Robert Tanitch reviews You Won’t Succeed on Broadway If You Don’t Have Any Jews at St James Theatre, London SW1
If the title sounds familiar and you are wondering who said it, the answer is the Monty Python team. It was coined in their musical, Spamalot.
You Won’t Succeed on Broadway is a celebration of Jewish composers.
The revue/review starts in the 1930’s and includes hits by such masters of the Broadway musical genre as George and Ira Gershwin, Rodgers and Hart. Rodgers and Hammerstein, Irving Berlin, Frank Loesser, Lerner and Loewe, Cy Coleman, Styne and Sondheim, Cy Coleman, Burt Bacharach, Kander and Be.
The first act curtain is most Jewish number of all, Jerry Bock and Sheldon Harnick’s rousing “Tradition” from Fiddler on the Roof. The first act is best.

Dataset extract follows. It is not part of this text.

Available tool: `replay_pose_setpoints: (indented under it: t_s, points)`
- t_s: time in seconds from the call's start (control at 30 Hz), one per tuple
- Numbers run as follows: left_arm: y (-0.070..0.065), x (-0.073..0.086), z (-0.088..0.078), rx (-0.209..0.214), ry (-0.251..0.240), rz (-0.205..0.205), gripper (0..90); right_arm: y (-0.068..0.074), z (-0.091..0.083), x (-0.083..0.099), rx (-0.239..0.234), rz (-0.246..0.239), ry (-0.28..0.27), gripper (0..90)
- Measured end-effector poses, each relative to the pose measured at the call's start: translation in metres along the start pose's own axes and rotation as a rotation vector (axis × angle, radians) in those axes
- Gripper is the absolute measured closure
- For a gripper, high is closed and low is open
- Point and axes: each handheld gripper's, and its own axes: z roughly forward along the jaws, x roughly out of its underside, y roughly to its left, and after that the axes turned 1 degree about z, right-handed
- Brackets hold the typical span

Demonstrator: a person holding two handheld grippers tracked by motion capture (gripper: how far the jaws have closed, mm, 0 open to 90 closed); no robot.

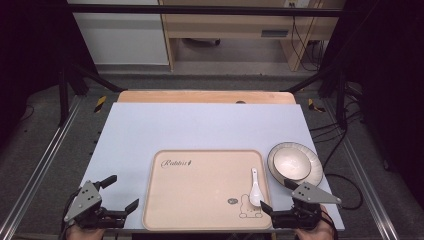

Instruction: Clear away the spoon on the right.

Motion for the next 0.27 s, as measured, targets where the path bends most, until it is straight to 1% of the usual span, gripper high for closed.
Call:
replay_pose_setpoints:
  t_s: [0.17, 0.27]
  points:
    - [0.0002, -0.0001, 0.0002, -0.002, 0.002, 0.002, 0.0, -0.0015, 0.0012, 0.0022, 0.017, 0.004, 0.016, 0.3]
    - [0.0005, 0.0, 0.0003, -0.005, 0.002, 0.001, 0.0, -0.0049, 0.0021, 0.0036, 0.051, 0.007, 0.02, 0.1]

There is a cast of 18 singers and dancers. There is a band on stage behind them.
Out of context the show-stoppers often lose their impact; and then, of course, there’s the major problem that audiences, who love musicals will, almost certainly, have seen these familiar songs so much better staged and heard them sung by some really big names.
You won’t succeed on Broadway will never succeed on Broadway, or anywhere else for that matter, until it gets a director and a choreographer; and the filmed lecture between the numbers is cut.
In its present form, the production is a showcase for the cast; and useful as such for agents and casting directors.